- [Task goal] Print nothing but the lines below starting at the line that holds "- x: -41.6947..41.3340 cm" and ending at the line that holds "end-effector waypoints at", including both, each exactly as written.

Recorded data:
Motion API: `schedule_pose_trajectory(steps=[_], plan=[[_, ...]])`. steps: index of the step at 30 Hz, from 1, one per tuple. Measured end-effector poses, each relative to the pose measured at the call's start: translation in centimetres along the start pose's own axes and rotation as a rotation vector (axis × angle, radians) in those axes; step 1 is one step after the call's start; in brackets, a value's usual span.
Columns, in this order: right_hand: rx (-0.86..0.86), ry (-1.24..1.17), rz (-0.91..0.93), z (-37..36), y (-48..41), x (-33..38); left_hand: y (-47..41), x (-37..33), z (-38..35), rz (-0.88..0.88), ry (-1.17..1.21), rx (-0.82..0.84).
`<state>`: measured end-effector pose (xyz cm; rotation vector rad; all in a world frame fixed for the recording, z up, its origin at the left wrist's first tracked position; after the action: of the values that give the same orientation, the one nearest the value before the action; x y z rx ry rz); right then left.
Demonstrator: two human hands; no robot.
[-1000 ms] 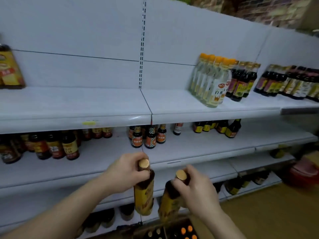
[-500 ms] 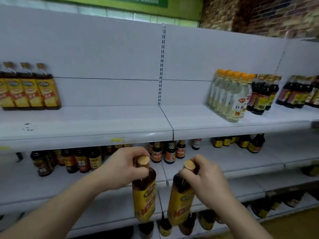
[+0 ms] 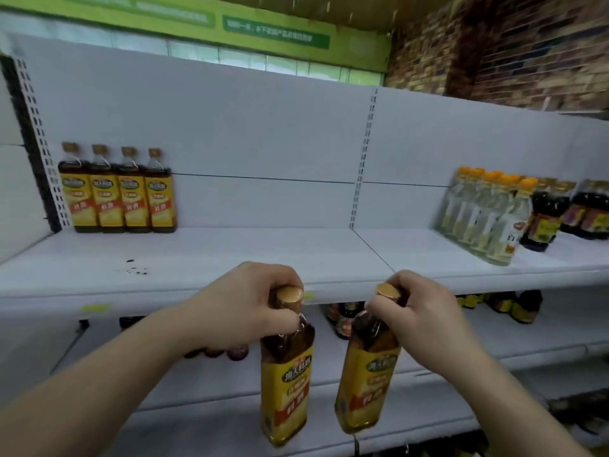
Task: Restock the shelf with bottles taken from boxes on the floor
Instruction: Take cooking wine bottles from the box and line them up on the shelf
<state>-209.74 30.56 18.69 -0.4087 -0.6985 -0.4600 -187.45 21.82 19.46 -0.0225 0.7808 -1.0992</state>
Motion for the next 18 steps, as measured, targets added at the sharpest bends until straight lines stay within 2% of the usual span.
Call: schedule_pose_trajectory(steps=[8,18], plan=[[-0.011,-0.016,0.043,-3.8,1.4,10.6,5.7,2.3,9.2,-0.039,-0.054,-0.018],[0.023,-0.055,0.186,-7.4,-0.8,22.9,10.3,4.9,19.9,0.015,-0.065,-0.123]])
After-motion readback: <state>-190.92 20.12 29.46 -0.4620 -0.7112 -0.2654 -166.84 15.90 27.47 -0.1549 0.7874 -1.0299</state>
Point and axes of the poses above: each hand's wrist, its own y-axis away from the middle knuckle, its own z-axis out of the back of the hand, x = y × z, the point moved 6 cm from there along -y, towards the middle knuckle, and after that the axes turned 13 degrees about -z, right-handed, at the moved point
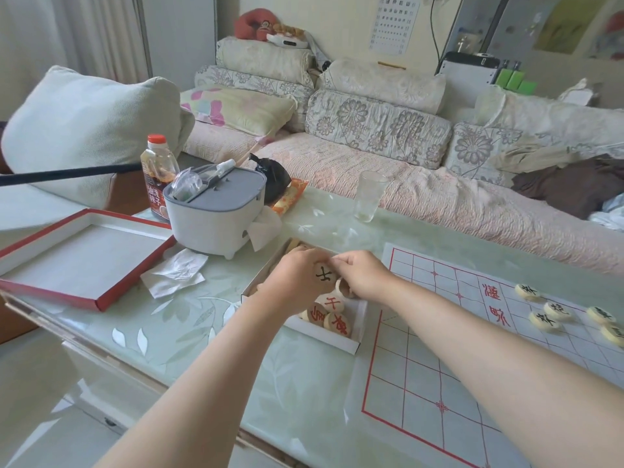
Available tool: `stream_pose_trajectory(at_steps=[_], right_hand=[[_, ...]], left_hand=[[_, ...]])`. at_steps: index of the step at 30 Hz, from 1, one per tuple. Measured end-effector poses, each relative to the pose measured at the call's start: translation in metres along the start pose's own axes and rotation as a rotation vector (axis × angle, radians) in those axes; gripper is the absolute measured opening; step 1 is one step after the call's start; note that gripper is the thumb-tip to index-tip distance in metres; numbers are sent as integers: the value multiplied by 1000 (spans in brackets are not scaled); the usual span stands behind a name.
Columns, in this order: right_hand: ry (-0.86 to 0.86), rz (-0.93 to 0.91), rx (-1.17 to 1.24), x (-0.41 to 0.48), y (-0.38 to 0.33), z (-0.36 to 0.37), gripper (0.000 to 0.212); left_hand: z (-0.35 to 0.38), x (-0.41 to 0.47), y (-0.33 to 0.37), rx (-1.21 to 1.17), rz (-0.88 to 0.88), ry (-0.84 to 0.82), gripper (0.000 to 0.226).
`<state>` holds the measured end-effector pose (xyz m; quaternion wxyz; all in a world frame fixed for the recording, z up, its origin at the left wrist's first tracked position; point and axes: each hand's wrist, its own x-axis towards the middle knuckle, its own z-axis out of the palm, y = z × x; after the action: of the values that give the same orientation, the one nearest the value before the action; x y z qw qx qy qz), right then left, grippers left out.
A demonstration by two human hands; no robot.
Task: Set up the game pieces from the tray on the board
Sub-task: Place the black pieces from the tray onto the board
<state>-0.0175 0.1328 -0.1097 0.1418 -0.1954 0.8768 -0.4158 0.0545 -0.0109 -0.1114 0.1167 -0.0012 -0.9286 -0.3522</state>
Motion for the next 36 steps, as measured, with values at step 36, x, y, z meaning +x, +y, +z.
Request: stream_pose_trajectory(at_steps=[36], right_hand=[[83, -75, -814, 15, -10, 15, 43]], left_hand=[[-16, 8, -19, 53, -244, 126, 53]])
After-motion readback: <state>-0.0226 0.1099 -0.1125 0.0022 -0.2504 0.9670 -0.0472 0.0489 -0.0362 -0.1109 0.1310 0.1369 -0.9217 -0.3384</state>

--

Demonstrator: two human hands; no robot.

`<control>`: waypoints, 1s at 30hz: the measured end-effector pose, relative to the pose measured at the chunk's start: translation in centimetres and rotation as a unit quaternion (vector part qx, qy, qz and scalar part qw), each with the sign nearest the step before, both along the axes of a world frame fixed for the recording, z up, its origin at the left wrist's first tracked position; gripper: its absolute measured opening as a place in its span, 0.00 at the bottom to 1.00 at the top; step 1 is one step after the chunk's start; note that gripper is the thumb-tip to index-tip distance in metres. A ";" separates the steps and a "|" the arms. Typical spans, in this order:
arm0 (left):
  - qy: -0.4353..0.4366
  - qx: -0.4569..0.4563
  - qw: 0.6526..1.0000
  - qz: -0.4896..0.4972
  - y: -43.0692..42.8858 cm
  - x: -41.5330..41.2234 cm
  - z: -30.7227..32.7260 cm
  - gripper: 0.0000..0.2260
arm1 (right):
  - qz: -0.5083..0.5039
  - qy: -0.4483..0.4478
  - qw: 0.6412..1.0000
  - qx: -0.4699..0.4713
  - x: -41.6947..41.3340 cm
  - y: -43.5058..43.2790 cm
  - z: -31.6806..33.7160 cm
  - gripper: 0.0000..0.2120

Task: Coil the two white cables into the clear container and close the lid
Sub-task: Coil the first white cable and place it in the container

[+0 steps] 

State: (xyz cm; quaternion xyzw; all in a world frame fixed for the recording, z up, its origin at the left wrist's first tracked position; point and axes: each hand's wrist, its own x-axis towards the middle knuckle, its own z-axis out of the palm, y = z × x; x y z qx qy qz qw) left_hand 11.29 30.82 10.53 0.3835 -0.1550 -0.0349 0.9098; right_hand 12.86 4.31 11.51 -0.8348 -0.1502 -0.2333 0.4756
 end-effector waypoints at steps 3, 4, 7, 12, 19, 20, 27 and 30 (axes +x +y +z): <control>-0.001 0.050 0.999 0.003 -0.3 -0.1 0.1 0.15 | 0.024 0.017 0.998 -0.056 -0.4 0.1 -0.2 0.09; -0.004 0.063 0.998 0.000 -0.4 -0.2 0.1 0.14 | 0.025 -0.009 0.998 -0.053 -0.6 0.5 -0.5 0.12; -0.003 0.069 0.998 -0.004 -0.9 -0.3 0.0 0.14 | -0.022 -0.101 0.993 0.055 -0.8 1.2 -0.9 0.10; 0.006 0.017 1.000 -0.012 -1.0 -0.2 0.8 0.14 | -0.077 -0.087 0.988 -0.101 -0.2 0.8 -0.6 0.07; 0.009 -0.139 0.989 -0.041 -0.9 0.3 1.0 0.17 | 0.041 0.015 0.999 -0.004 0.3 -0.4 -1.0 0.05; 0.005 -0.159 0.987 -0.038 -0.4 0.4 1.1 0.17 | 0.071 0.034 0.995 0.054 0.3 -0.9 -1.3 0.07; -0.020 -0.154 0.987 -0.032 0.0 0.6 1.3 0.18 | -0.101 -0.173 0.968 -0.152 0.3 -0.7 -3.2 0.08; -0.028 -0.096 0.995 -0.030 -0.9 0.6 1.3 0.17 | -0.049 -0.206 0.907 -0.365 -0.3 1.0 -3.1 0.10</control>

- [Expected output]
  - x: -41.6947..41.3340 cm
  - y: -43.5058..43.2790 cm
  - z: -31.6806..33.7160 cm
  - gripper: 0.0000..0.2120

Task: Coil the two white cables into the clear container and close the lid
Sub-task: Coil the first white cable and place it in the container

[+0 steps] 

State: (xyz cm; quaternion xyzw; all in a world frame fixed for the recording, z up, its origin at the left wrist's first tracked position; point and axes: each hand's wrist, its own x-axis towards the middle knuckle, its own z-axis out of the palm, y = z × x; x y z qx qy qz qw) left_hand 11.29 30.82 10.53 0.3835 -0.1550 -0.0349 0.9098; right_hand 12.86 4.31 11.51 -0.8348 -0.1502 -0.2333 0.4756
 end-effector waypoints at steps 3, 4, 7, 12, 19, 20, 27 and 30 (axes +x +y +z): <control>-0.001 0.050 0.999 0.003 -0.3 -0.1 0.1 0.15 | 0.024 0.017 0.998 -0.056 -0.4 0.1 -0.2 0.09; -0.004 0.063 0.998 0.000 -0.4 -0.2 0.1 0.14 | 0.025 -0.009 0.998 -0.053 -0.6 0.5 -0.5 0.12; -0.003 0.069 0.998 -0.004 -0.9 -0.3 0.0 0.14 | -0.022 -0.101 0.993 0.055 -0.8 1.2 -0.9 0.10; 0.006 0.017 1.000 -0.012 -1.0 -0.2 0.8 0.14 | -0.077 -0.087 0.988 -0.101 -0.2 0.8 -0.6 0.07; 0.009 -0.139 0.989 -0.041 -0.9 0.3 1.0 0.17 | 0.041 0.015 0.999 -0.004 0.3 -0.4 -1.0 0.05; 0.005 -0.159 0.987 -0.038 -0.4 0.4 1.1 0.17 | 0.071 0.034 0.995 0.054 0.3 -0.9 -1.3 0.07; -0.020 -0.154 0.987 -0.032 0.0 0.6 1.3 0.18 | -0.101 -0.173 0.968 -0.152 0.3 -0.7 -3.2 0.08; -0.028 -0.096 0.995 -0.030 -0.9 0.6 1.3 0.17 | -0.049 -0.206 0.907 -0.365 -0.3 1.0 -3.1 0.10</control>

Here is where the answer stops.